La edición de este mes del New Yorker, además de la pieza de Malcolm Gladwell que comenté hace dos días, contiene una reseña de James Surowiecki de una recopilación de artículos académicos sobre la postergación de tareas desagradables (procrastination). El artículo enumera diversos métodos que utiliza la gente para vencer ese obstáculo. Se trata de técnicas denominadas self-binding, que se podría traducir como "obligarse a uno mismo" o "autocompromiso". Consisten en hacer arreglos para negarte forzosamente a ti mismo la capacidad para cometer un error o transgresión en el futuro. Un ejemplo son los ludópatas que firman contratos con casinos para que éstos les nieguen la entrada en el futuro.
Surowiecki menciona también el ejemplo de un software llamado Freedom, que cierra el acceso a Internet y, teóricamente, obliga al usuario del ordenador a centrarse en la tarea que tiene ante sí. Confieso que los paseos intermitentes por Internet (y sin ninguna relación con el proyecto de turno) son uno de los principales motivos por los que sufre mi productividad. Probablemente podría trabajar con mucha mayor rapidez si la tentación de usar imdb.com para averiguar en cuántas películas han figurado canciones de Creedence Clearwater Revival o consultar Wikipedia para verificar en qué LP apareció "Jokerman" por primera vez no estuviese a la corta distancia de la ventana de búsqueda de Google.
Confieso que no he probado la herramienta en cuestión, aunque la idea me parezca ingeniosa. El problema es que me parece demasiado radical, como una lobotomía para curar un dolor de cabeza. Una vez visité a un primo en su oficina y cuando quise hacer una consulta en su máquina, descubrí que el acceso a cualquier cosa que no estuviese relacionada con la empresa estaba bloqueado. Me pareció digno de un régimen autoritario fundamentalista.

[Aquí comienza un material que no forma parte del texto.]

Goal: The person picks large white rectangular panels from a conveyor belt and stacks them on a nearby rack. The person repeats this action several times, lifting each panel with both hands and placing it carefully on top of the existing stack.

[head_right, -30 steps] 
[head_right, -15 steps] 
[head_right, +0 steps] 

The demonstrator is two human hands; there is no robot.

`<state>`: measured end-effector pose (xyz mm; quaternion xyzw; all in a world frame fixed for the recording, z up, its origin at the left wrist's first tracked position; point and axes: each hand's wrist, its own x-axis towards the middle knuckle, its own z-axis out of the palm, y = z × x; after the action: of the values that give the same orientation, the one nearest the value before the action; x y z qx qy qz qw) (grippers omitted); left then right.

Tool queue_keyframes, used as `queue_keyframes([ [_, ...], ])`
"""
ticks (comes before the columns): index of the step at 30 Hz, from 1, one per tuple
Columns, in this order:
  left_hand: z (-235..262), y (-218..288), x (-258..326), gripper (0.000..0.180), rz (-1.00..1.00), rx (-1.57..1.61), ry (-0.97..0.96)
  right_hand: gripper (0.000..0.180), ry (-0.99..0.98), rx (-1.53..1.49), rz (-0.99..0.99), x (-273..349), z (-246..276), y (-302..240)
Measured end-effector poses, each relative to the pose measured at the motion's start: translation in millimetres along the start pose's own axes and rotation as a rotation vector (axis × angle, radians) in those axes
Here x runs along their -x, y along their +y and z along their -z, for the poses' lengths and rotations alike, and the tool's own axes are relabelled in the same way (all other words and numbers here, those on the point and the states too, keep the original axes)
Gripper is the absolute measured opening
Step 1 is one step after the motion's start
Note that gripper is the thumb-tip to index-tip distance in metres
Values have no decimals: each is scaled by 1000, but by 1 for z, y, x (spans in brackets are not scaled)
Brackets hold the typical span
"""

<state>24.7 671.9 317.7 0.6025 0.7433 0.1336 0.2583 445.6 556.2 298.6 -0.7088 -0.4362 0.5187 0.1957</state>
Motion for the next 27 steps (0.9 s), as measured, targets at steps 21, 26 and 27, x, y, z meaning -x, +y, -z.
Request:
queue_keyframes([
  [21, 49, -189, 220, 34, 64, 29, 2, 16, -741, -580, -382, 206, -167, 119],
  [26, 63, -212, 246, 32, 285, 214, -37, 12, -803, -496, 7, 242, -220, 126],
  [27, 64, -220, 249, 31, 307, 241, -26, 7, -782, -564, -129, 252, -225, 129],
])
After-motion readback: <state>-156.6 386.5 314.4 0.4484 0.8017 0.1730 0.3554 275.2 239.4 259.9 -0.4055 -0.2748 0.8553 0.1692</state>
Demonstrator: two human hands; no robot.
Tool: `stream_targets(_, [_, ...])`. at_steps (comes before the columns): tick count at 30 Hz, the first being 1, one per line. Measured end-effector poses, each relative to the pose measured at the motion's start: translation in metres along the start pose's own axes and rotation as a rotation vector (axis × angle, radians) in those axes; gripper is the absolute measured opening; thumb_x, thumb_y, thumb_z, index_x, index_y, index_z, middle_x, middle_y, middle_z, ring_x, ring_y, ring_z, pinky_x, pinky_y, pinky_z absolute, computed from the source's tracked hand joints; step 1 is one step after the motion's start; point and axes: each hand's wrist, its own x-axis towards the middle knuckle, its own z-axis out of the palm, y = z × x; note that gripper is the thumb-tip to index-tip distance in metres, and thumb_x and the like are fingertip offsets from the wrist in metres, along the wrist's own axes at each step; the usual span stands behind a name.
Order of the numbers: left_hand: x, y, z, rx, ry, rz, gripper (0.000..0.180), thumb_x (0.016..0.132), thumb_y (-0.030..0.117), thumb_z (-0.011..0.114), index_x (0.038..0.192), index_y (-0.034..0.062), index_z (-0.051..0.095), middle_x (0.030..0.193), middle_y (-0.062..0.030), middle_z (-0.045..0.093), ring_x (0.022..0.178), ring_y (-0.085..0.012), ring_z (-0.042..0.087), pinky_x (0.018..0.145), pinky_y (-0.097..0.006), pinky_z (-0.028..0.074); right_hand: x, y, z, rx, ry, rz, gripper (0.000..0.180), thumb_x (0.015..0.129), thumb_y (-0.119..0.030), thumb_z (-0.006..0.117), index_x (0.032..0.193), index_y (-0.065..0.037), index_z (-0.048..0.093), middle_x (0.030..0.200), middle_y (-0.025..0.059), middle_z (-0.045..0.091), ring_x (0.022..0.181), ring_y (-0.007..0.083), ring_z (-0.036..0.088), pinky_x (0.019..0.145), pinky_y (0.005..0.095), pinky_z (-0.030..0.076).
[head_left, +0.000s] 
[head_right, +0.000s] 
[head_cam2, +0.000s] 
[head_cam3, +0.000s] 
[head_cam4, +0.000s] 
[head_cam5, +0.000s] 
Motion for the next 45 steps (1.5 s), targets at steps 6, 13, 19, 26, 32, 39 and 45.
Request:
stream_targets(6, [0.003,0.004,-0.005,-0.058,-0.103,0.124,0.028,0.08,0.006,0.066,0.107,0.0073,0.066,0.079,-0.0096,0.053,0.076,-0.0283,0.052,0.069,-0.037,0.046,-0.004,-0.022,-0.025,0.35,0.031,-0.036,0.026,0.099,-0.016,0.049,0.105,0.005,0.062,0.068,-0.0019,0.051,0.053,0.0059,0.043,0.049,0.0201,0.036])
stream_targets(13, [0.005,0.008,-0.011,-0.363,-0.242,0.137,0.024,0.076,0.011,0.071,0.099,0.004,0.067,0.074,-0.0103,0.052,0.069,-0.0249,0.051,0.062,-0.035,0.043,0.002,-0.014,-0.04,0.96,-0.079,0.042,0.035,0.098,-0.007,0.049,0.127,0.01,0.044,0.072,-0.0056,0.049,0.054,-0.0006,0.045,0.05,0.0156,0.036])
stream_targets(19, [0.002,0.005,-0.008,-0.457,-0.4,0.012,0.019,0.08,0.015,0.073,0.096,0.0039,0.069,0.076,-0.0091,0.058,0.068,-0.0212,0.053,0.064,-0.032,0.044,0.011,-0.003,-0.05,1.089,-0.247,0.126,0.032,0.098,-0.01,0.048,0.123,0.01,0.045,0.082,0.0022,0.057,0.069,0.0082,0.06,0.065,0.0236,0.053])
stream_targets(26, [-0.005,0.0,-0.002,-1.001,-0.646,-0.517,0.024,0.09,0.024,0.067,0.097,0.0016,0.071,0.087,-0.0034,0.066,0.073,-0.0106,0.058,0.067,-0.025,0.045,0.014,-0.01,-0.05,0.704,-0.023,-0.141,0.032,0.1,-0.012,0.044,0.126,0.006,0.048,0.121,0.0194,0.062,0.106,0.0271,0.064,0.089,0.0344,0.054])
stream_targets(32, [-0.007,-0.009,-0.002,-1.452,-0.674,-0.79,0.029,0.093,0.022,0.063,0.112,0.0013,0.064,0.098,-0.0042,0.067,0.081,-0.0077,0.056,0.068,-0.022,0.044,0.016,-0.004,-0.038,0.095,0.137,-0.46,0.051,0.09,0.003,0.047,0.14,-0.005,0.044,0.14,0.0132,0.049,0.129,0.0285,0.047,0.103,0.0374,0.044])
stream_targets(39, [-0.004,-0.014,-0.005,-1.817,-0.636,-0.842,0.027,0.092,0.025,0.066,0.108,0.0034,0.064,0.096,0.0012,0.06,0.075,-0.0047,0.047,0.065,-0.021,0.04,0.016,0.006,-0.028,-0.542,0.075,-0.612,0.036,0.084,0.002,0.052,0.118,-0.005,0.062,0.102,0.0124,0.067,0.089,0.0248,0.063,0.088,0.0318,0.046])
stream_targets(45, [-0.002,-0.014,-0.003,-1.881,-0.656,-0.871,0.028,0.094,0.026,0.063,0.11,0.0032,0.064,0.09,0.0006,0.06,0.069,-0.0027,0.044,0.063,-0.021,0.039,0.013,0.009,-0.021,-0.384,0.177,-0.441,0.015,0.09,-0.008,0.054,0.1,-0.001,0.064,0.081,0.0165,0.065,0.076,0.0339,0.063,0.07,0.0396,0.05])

Sin embargo, creo que mi facilidad para distraerme no es sólo una flaqueza propia de mi carácter. Estoy convencido de que parte de la culpa radica en las herramientas de traducción. Para decirlo brevemente, son demasiado lentas. Wordfast Pro se demora una eternidad mientras pasa al siguiente segmento y decide si hay alguna coincidencia en la memoria. Mal que bien (aunque en menor grado), Trados y SDLX adolecen del mismo problema. Dos o tres segundos suena como poco, pero mutiplicado por 1.000 segmentos, es una eternidad en la que siento cómo se mueren mis células grises. Ese dolor lo mitigo a veces yendo al New York Times o revisando mi cuenta de Twitter por enésima vez.
En todo caso, al menos soy consciente de mi problema. Antes que soluciones radicales como Freedom, prefiero esperar a que alguien invente una CAT que se ejecute con más rapidez y reduzca mis devaneos. La idea de Freedom me recuerda a la escena de Young Frankenstein en la que Gene Wilder decide entrar a la celda a domesticar al monstruo. Les dice a sus asistentes con gran solemnidad que no abran la puerta por ningún motivo, incluso aunque les ruegue o amenace. Es un buen ejemplo de una técnica de obligación de uno mismo para hacer una tarea desagradable.